They are likely to belong to the bottom 20 per cent of income earners, whose incomes have stagnated over the years.

Mean-spirited though it might be, it's their meagre earnings you have to thank for your cheap beverage.

If they were paid more, like workers in Japan or Switzerland, for example, you can bet your last teh kosong that you will have to pay a lot more.

That 90-cent coffee represents one part of Singapore, perhaps the part that many of us are fond of even if we would rather not have our livelihood depend on it.

The $23 million Housing Board coffee shop, however, is another story altogether and might as well belong to a different world.

What goes into making up the sky-high price and how did it reach such a level?

When The Straits Times spoke to people in the property business last week, they cited one possible reason: the prospect of capital appreciation of the shop, which means it might sell for an even higher price in future.

If those experts are right, the buyer was prepared to pay the record price not because it made business sense in the running of a coffee shop, but because it was a good property buy which he could hope to profit from at some later date.
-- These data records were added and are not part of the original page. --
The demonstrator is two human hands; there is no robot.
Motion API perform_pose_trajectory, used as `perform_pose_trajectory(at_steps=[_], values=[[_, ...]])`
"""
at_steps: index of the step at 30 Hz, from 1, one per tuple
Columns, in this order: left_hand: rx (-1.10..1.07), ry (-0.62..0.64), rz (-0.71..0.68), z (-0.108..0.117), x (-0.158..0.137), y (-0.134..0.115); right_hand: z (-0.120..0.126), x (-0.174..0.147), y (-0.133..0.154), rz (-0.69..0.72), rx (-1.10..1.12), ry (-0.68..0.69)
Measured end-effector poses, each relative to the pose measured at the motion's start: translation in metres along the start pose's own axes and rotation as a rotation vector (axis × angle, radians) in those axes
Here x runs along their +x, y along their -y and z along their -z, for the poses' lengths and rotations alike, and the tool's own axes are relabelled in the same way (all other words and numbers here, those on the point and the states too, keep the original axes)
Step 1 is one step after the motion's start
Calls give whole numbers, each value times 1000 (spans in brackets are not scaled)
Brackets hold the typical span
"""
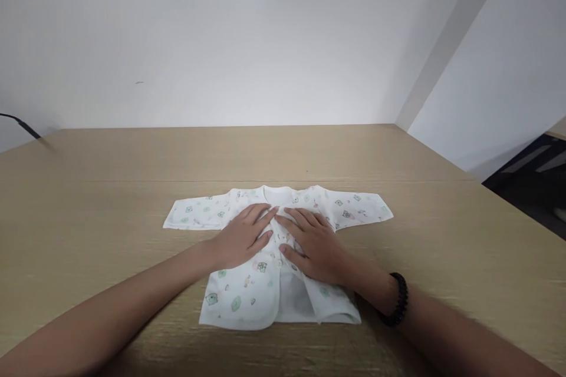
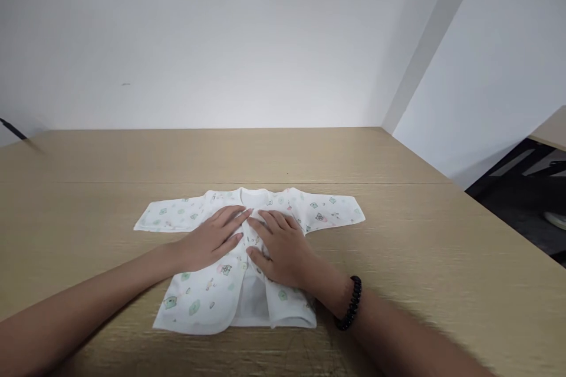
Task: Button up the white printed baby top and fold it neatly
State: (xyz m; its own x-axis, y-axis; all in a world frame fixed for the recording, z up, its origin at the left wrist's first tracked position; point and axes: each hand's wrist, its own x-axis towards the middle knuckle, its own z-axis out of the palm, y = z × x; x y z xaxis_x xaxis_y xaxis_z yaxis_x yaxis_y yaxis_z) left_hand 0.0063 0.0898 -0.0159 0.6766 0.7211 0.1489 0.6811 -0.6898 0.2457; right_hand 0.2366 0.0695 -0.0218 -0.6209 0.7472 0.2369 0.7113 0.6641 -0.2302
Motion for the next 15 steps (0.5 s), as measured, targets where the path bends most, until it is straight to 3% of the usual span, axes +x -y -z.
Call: perform_pose_trajectory(at_steps=[4, 8, 11, 15], values=[[57, 126, 77, 0, -3, -3, 2, -2, -7, 14, -32, 98], [79, 162, 182, -3, -2, -7, 5, 2, 4, -33, -48, 39], [95, 108, 179, -4, 0, -9, 7, 4, 23, -66, -95, -30], [87, -66, 123, -1, 1, -14, 5, 3, 35, -37, -154, -30]])
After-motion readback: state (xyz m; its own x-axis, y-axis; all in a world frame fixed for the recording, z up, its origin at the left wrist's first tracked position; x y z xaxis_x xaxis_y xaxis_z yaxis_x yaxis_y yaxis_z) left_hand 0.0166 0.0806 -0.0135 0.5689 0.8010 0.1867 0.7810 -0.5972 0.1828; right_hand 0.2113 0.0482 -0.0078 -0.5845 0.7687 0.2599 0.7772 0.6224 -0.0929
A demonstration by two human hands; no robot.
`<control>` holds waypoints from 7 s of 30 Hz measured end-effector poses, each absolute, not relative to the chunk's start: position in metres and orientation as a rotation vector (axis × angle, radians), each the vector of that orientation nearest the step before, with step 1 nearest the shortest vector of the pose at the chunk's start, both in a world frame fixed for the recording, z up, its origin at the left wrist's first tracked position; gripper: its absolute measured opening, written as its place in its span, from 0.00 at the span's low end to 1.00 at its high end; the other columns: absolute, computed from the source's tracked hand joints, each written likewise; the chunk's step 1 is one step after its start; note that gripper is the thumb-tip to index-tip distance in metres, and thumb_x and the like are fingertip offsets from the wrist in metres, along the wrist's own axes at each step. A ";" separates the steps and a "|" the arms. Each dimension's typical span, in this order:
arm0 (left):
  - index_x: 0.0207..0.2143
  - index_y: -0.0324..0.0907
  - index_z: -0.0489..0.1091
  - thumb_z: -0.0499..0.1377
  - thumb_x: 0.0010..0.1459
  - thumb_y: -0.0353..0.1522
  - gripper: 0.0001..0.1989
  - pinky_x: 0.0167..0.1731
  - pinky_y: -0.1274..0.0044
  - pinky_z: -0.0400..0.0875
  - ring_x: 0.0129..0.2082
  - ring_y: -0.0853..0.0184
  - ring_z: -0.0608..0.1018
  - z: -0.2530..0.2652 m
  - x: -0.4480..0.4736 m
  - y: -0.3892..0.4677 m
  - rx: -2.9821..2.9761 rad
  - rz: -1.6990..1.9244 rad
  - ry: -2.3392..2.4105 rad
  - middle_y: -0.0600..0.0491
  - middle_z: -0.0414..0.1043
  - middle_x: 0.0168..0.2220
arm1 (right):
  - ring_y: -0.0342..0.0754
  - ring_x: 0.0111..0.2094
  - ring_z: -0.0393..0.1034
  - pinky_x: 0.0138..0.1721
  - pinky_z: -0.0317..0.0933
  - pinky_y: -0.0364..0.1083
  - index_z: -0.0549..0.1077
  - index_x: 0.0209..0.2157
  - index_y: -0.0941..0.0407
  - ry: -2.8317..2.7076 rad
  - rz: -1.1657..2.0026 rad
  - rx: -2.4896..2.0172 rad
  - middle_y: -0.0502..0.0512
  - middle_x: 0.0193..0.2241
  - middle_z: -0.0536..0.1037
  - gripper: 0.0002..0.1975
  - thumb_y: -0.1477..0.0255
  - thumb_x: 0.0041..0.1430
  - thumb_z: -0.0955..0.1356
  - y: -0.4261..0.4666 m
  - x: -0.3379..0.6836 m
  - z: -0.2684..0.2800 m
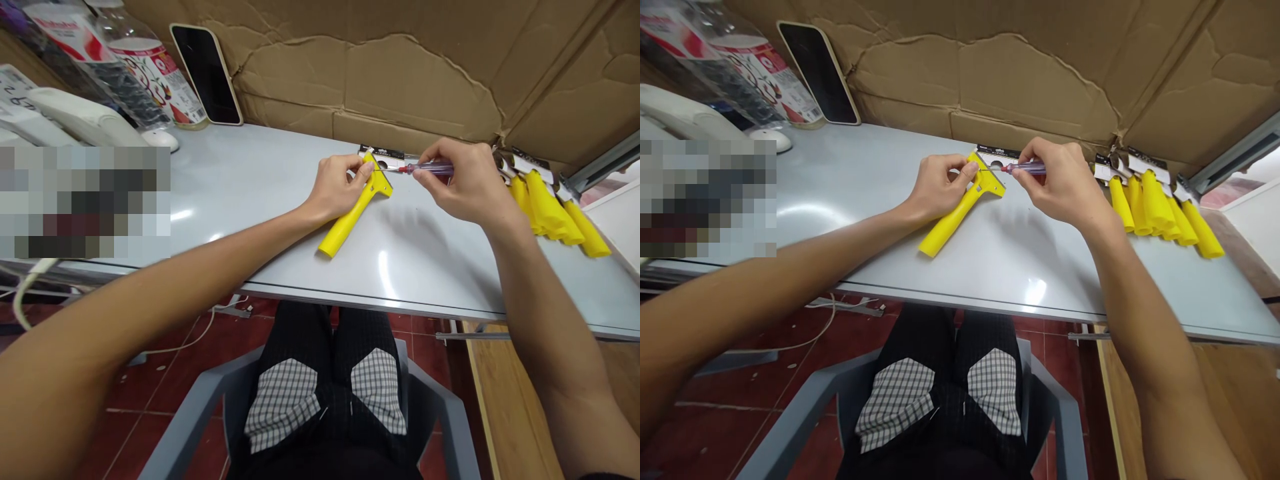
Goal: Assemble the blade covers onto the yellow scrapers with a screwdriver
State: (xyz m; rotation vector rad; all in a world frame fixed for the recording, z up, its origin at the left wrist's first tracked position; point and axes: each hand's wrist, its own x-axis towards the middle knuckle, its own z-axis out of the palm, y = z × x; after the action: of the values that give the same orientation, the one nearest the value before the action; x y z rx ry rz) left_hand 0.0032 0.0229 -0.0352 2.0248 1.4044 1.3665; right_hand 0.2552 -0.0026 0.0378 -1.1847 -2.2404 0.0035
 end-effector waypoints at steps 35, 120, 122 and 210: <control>0.29 0.46 0.76 0.63 0.74 0.43 0.19 0.47 0.66 0.84 0.42 0.56 0.86 -0.029 -0.002 0.027 1.874 1.348 1.352 0.47 0.83 0.33 | 0.59 0.34 0.79 0.45 0.72 0.59 0.86 0.38 0.52 -2.183 -0.012 -1.256 0.60 0.31 0.86 0.18 0.54 0.74 0.71 0.002 0.250 0.031; 0.39 0.48 0.64 0.66 0.57 0.33 0.12 0.38 0.67 0.87 0.33 0.61 0.88 -0.011 0.001 0.022 1.148 1.153 1.063 0.44 0.85 0.45 | 0.68 0.54 0.80 0.58 0.72 0.62 0.86 0.55 0.54 -2.440 -0.025 -1.768 0.67 0.51 0.87 0.17 0.66 0.70 0.71 0.053 0.291 -0.002; 0.39 0.48 0.63 0.66 0.57 0.32 0.14 0.35 0.69 0.86 0.32 0.62 0.87 -0.011 0.001 0.021 1.141 1.154 1.068 0.46 0.85 0.45 | 0.70 0.62 0.76 0.62 0.70 0.64 0.85 0.56 0.55 -2.312 -0.125 -1.638 0.72 0.59 0.83 0.18 0.63 0.72 0.71 0.043 0.282 0.004; 0.33 0.49 0.73 0.76 0.42 0.26 0.18 0.65 0.56 0.68 0.55 0.46 0.77 -0.033 -0.026 0.114 1.840 1.070 1.595 0.48 0.77 0.39 | 0.49 0.35 0.73 0.25 0.64 0.45 0.59 0.36 0.48 -1.461 1.264 -1.179 0.48 0.36 0.75 0.36 0.62 0.47 0.88 0.017 0.230 0.000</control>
State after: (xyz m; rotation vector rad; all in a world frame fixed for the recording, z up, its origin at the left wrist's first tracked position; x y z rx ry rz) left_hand -0.0256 0.1135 -0.0326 1.8402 1.5950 1.0703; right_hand 0.2297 0.0174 -0.0002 -1.1787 -1.4611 1.2639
Stallholders in the shop were quoted as being understandably concerned that the new owner might raise rents. Patrons were in turn worried about having to pay more for food and drinks.

Alas, the two worlds do collide, and when a $23m deal spills over to a 90 cents cup of coffee, you know what the outcome is likely to be.

But should the price of a cup of coffee be tied to the ups and downs of the property market?

Can't Singaporeans have their kopi without worrying about the next multimillion-dollar deal?

The reality is that in this land- scarce, market-driven country, almost everything is affected by the high price of land and property.

It's a lament I often hear from Singaporean bosses complaining about the cost of doing business here, especially rental cost.

A friend who runs an SME says he regrets selling a building he developed for a tidy profit and renting back some of the floors for his own operation.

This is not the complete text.